We’ve actually been receiving questions about how to correctly use the trackers in the Design Your Life Planners, so we decided to make a series of how-to’s for you!
This post will be talking about the Expense Trackers and the Cash Flow spread. Please take note that the numbers below are for illustrative purposes only. Everyone has different spending habits.
The Expense Tracker
- Create your categories. First you should think about how and where you’ve been spending your money on. From there, you can group them into categories like: Transportation, Food, Shopping/Personal Items, Grocery, Business, Wants, etc. It actually all depends on your lifestyle and spending habits. Bills (utilities, phone, etc) are a different story though, so reserve that for the Cash Flow spread. The Expense Tracker has 5 blank spaces for these categories, so choose wisely! 😉
- Itemize expenses. Once that’s settled in, you can now itemize your expenses. We would recommend you to update this on a day-to-day basis, or whenever you spend money. The amount that you spent should be placed under the corresponding category. This is designed this way so that it will be faster for you to see an overview of your spending per category. Also, it will be easier for you to total this later on (like in the picture below).
The Cash Flow Spread
At the end of each month, add up all the numbers per category and you’ll end up with 5 numbers. Take those numbers to the Cash Flow spread. This will be explained under Expenses.
The Cash Flow spread has 2 main sections: Income and Expense.
Income is pretty much self-explanatory. You can total it at the end of the month, but leave the “To Save” part blank first until you’ve computed all of your expenses.
Expense is where you put your recurring expenses– aka bills. You can organize the bills according to the due date, or however you like it.** As you receive the bills, place your balance on the month it is for (Tip: if the bill is not for a specific month, like Jan 10-Feb 9, I usually go for the month with the most days — so it’s under January). Check boxes are there to remind you and indicate if it’s been paid or not.
** Please take note that the Credit Card bills should be separate from the other bills (explanation below). No need for a line to be skipped though; they just need to be put together.

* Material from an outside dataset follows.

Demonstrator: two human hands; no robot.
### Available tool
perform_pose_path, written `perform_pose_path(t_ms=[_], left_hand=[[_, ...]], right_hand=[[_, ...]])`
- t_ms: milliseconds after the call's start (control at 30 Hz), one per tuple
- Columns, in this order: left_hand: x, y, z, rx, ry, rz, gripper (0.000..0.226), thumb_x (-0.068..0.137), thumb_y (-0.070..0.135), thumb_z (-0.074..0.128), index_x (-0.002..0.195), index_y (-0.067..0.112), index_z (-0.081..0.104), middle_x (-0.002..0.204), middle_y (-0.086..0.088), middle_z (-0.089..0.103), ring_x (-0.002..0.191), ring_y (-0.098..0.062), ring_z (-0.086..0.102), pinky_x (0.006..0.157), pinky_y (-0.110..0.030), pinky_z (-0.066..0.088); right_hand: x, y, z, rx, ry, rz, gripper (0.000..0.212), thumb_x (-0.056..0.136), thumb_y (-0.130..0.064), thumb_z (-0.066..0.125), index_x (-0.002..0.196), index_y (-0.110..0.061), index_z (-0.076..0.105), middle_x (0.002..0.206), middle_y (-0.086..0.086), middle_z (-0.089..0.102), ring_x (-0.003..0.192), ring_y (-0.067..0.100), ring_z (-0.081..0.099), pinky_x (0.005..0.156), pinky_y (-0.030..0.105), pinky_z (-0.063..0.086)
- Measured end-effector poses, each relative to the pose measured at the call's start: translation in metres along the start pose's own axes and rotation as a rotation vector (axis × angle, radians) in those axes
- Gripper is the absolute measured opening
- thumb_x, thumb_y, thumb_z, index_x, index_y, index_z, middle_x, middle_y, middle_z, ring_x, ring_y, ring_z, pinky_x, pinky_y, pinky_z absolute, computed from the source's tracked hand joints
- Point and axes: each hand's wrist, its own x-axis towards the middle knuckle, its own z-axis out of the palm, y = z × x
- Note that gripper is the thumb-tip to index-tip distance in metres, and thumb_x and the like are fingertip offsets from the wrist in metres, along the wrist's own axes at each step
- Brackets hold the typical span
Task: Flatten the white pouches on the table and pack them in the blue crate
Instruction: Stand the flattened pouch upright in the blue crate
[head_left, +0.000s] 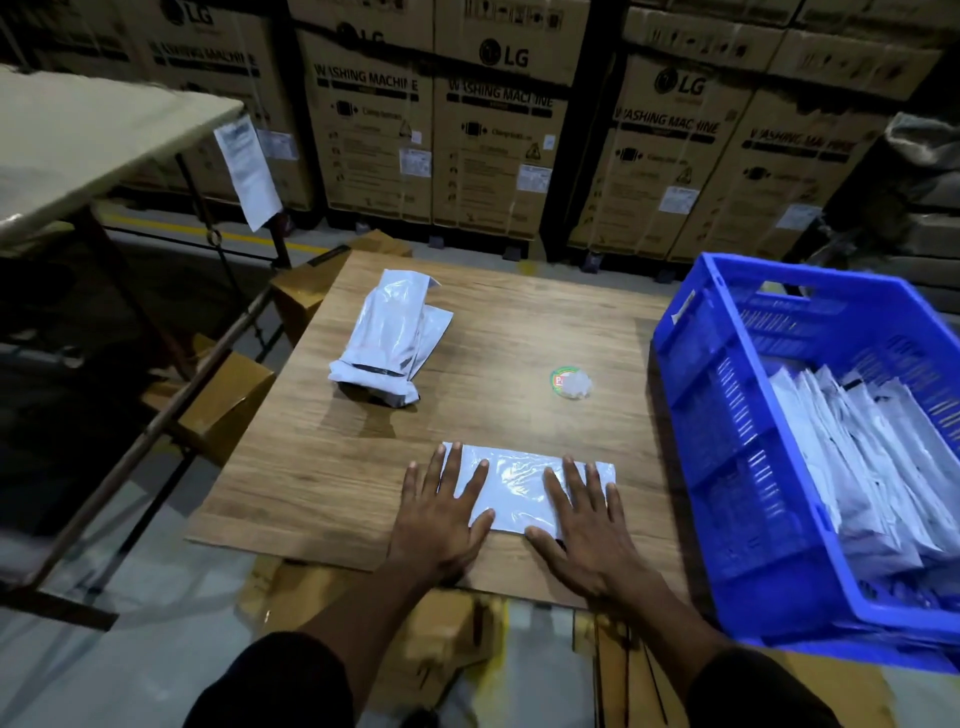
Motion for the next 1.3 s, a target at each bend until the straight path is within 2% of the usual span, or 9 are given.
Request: perform_pose_path(t_ms=[167,267,433,533,667,833,933,1133,1300], left_hand=[[0.006,-0.005,-0.009,0.001,-0.048,0.037,0.065,0.098,0.060,0.038,0.155,0.029,0.041,0.164,-0.013,0.030,0.152,-0.032,0.028,0.114,-0.065,0.028],[0.008,-0.006,-0.011,-0.005,-0.075,0.043,0.066,0.099,0.062,0.034,0.155,0.028,0.040,0.165,-0.012,0.029,0.152,-0.033,0.025,0.114,-0.066,0.028],[0.004,-0.007,-0.017,0.037,-0.124,0.158,0.085,0.093,0.072,0.037,0.157,0.015,0.037,0.165,-0.014,0.027,0.153,-0.033,0.021,0.117,-0.062,0.016],[0.008,-0.001,-0.019,0.080,-0.180,0.155,0.079,0.087,0.065,0.042,0.143,0.012,0.057,0.153,-0.011,0.049,0.145,-0.027,0.036,0.110,-0.058,0.030],[0.010,0.005,-0.019,0.048,-0.217,0.117,0.075,0.084,0.062,0.036,0.137,0.016,0.064,0.148,-0.007,0.055,0.136,-0.028,0.053,0.099,-0.057,0.051],[0.018,0.001,-0.025,0.096,-0.297,0.096,0.086,0.089,0.068,0.019,0.157,0.019,0.036,0.169,0.000,0.015,0.156,-0.030,0.011,0.116,-0.068,0.013],[0.022,0.003,-0.036,0.145,-0.329,0.080,0.082,0.097,0.068,0.028,0.162,0.020,0.015,0.171,0.002,-0.006,0.156,-0.027,-0.011,0.115,-0.069,-0.004],[0.018,0.004,-0.051,0.173,-0.199,0.069,0.052,0.105,0.023,0.033,0.157,0.023,0.030,0.169,-0.004,0.018,0.156,-0.029,0.007,0.117,-0.067,-0.004],[0.024,-0.006,-0.073,0.126,-0.241,0.012,0.063,0.099,0.002,0.039,0.155,0.031,0.028,0.169,-0.001,0.013,0.156,-0.030,-0.001,0.116,-0.067,-0.002]], right_hand=[[-0.003,-0.001,0.006,-0.006,0.200,-0.145,0.054,0.094,-0.061,0.042,0.134,-0.026,0.048,0.159,0.006,0.032,0.152,0.027,0.015,0.115,0.060,0.023],[-0.004,-0.007,0.002,-0.095,0.296,-0.157,0.029,0.094,-0.048,0.047,0.107,-0.026,0.061,0.142,0.002,0.050,0.146,0.028,0.030,0.111,0.063,0.027],[0.007,-0.010,-0.006,-0.106,0.315,-0.126,0.016,0.094,-0.031,0.047,0.103,-0.026,0.059,0.127,-0.006,0.055,0.138,0.023,0.041,0.113,0.061,0.025],[0.015,-0.012,-0.013,0.019,0.266,-0.182,0.020,0.093,-0.032,0.038,0.107,-0.026,0.052,0.121,-0.007,0.050,0.124,0.021,0.051,0.110,0.049,0.029],[0.016,-0.005,-0.010,-0.071,0.258,-0.185,0.033,0.092,-0.039,0.052,0.123,-0.027,0.054,0.140,-0.004,0.050,0.138,0.023,0.042,0.110,0.055,0.034],[0.020,-0.007,-0.013,-0.195,0.299,-0.237,0.020,0.095,-0.037,0.053,0.111,-0.027,0.062,0.134,-0.001,0.058,0.136,0.029,0.045,0.109,0.065,0.028],[0.024,-0.014,-0.018,-0.197,0.361,-0.258,0.012,0.093,-0.033,0.058,0.097,-0.024,0.066,0.124,0.000,0.064,0.130,0.030,0.052,0.108,0.066,0.029],[0.017,-0.028,-0.026,-0.092,0.399,-0.306,0.020,0.090,-0.033,0.058,0.105,-0.021,0.064,0.137,0.004,0.058,0.135,0.035,0.046,0.102,0.060,0.038],[-0.008,-0.029,-0.027,-0.233,0.475,-0.663,0.016,0.096,-0.032,0.057,0.107,-0.031,0.069,0.134,-0.014,0.060,0.142,0.034,0.039,0.107,0.067,0.028]])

Take the categories you previously assigned on your monthly Expense Trackers and write them below the bills. The 5 numbers are then your totals for the month.
Now it’s time to get your total expense for the month. Add everything up EXCEPT your credit card bill/s. The reason is to prevent double-entry. Credit cards are a form of payment, so if you have already recorded that “Denim Jacket” (that you paid using card 1234) as an expense under “Shopping”, the amount would be doubled if you were to record the credit card bill expenses too. (I’m not overspending, am I??)
AND NOW IT’S TIME TO DO THE MATH: Income – Expense = Savings
Saving Goals are on the top bar. We recommend you to define your goals, both short-term and long-term.
- Short-term goals are to be penciled in and changed whenever you reach it. Have your eye on that designer bag? Or planning to go on a vacation abroad? Write it down and let it motivate you!
- Long-term goals are…well, long-term, more permanent, and definitely more challenging to reach (but you can do it, girl! *wink*). Want to buy a house and lot someday? Or save up for your (future) family / retirement plan? Or to finally own that dream car? Whether you’re saving to travel, buy something, invest, put up a business, or just save for a rainy day, DREAM BIG. Write it down and let it motivate you! The “Saving Up For” box is where you define either your short-term or long-term goal. It’s up to you.
At the end of the year, you can total everything and it should give you a better idea of your spending / saving habits. There will always be room for improvement in the next year, plus you’re one step closer to your long-term goal (hopefully!). Let us know how you did!